WHAT IS EXPECTED
Which lines of the entries below hold the word "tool"? Report each of them.
>>>>
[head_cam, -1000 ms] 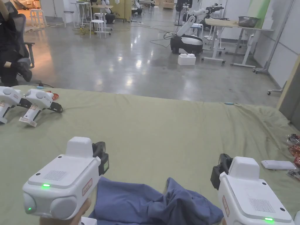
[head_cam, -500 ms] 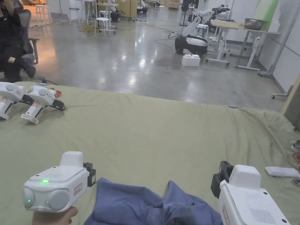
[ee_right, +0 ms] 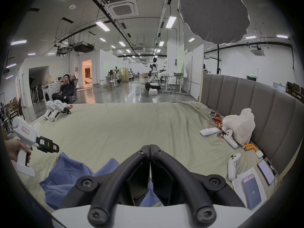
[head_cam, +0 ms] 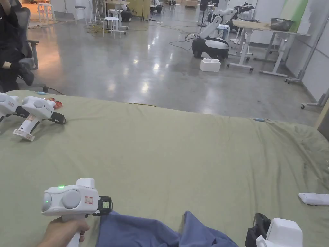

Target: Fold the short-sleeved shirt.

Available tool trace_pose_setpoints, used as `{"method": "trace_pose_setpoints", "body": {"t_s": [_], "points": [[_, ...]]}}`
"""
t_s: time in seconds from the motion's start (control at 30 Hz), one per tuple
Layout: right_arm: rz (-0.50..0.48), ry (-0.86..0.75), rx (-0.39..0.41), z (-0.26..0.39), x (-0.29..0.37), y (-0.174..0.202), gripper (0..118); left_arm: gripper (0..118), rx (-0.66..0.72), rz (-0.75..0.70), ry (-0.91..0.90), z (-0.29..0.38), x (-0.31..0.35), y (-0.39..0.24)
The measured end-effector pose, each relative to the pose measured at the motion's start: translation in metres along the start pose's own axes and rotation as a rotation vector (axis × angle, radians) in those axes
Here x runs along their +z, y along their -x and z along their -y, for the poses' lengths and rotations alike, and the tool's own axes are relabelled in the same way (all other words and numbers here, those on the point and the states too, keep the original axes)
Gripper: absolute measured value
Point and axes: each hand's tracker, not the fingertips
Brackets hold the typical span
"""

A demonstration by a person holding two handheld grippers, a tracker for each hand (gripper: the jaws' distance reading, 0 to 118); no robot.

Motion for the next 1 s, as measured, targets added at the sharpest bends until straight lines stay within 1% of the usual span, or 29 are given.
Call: {"method": "trace_pose_setpoints", "body": {"t_s": [0.17,0.2,0.23,0.3,0.37,0.4,0.47,0.53,0.57,0.6,0.63,0.67,0.7,0.8,0.83,0.87,0.93,1.0], "points": [[0.018,0.037,0.0,0.01,-0.009,-0.01,0,51,-0.091,-0.073,0.118,0.01,-0.026,-0.018],[0.022,0.045,0.0,0.012,-0.011,-0.012,0,46,-0.097,-0.078,0.138,0.015,-0.027,-0.021],[0.025,0.053,0.0,0.014,-0.013,-0.014,0,37,-0.111,-0.094,0.104,0.021,-0.026,-0.028],[0.029,0.069,-0.005,0.017,-0.016,-0.016,0,28,-0.217,-0.146,0.065,0.029,-0.024,-0.044],[0.028,0.085,-0.006,0.02,-0.021,-0.018,0,10,-0.291,-0.147,0.059,0.034,-0.019,-0.052],[0.026,0.096,-0.008,0.022,-0.023,-0.019,0,5,-0.297,-0.125,0.059,0.035,-0.018,-0.054],[0.02,0.136,-0.015,0.025,-0.031,-0.023,0,2,-0.288,-0.135,0.053,0.034,-0.012,-0.052],[0.0,0.208,-0.027,0.028,-0.043,-0.029,3,1,-0.264,-0.106,0.011,0.034,0.001,-0.048],[-0.007,0.25,-0.024,0.031,-0.05,-0.032,10,1,-0.251,-0.099,-0.011,0.035,0.009,-0.047],[-0.014,0.3,-0.016,0.034,-0.057,-0.036,31,1,-0.239,-0.085,-0.026,0.031,0.007,-0.037],[-0.016,0.343,-0.016,0.038,-0.065,-0.039,46,1,-0.228,-0.067,-0.056,0.031,0.014,-0.034],[-0.024,0.392,0.0,0.043,-0.072,-0.041,56,1,-0.225,-0.056,-0.077,0.032,0.022,-0.033],[-0.033,0.435,0.017,0.049,-0.08,-0.043,56,1,-0.229,-0.05,-0.087,0.034,0.031,-0.032],[-0.068,0.52,0.038,0.065,-0.097,-0.041,56,1,-0.25,-0.033,-0.105,0.036,0.042,-0.024],[-0.099,0.559,0.063,0.071,-0.101,-0.037,53,1,-0.26,-0.033,-0.118,0.039,0.048,-0.023],[-0.117,0.591,0.076,0.075,-0.104,-0.034,47,1,-0.265,-0.032,-0.122,0.041,0.048,-0.022],[-0.152,0.623,0.08,0.083,-0.108,-0.028,18,1,-0.265,-0.024,-0.134,0.044,0.056,-0.019],[-0.16,0.619,0.059,0.088,-0.109,-0.026,9,1,-0.262,-0.021,-0.139,0.047,0.055,-0.014]]}}
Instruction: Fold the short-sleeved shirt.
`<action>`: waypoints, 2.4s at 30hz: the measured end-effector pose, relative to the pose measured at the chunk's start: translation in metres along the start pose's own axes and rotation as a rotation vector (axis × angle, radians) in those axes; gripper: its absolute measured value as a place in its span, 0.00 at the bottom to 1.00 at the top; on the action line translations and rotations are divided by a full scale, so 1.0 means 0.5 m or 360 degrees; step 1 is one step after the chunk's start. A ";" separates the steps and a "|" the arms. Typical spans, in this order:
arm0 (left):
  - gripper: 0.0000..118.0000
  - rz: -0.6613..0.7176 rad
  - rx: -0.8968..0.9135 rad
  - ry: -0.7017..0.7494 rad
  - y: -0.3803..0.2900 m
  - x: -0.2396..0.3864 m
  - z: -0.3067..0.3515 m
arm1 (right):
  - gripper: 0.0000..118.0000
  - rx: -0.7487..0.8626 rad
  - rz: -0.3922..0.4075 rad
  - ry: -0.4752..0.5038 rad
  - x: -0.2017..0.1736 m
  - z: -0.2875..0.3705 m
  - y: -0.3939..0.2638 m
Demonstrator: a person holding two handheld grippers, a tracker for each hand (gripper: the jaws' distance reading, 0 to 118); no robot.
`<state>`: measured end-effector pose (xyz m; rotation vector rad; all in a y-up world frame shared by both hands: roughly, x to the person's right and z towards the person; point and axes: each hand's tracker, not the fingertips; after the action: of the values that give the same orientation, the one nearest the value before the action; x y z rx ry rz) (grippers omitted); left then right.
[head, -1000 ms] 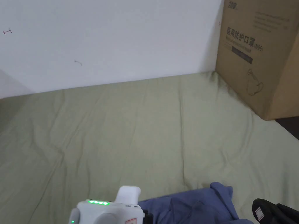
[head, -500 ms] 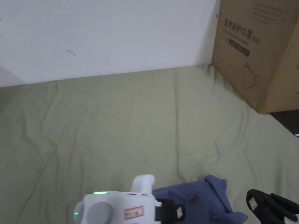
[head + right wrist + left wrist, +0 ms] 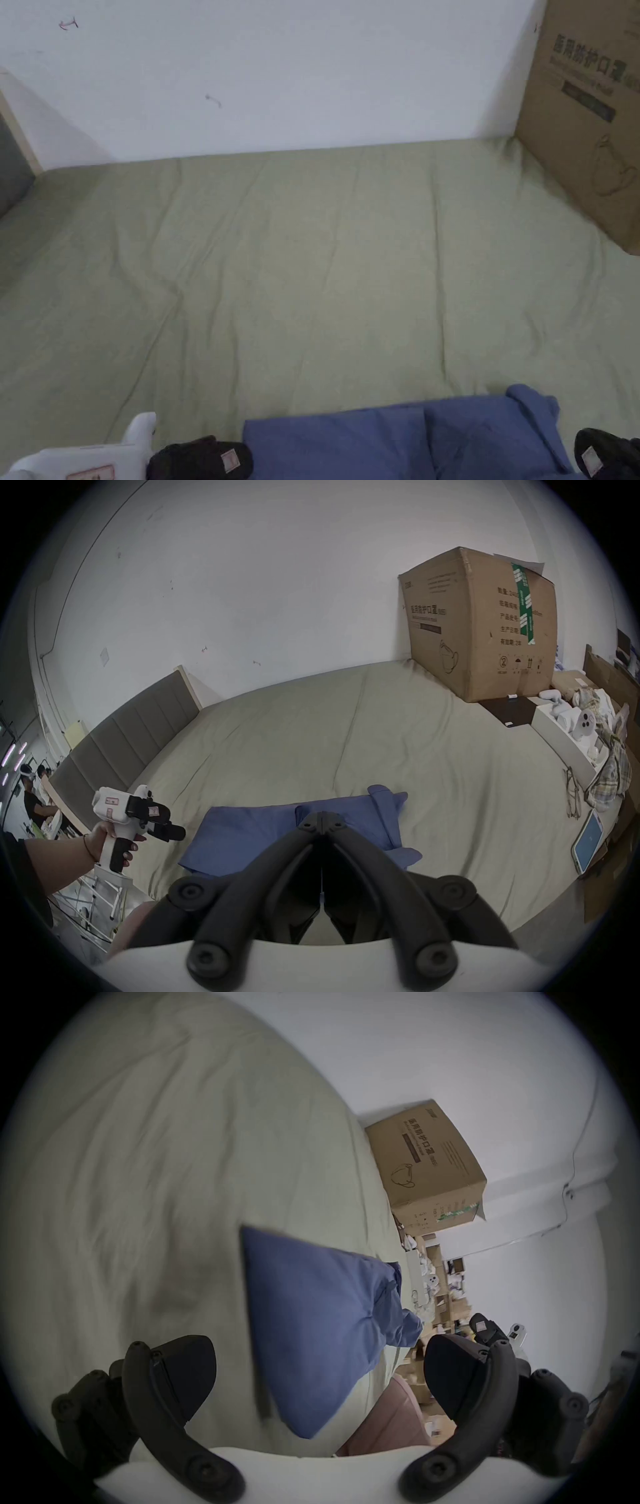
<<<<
RESPONSE
Available tool trace_pose_setpoints, used as `{"method": "trace_pose_setpoints", "body": {"t_s": [_], "points": [[_, ...]]}}`
Here x runs along their +z, y along their -x and z along their -y, for the poses' lengths and rotations alike, and the tool's own axes are relabelled in the same way (all other words and numbers here, those on the point and the states too, keep the original axes)

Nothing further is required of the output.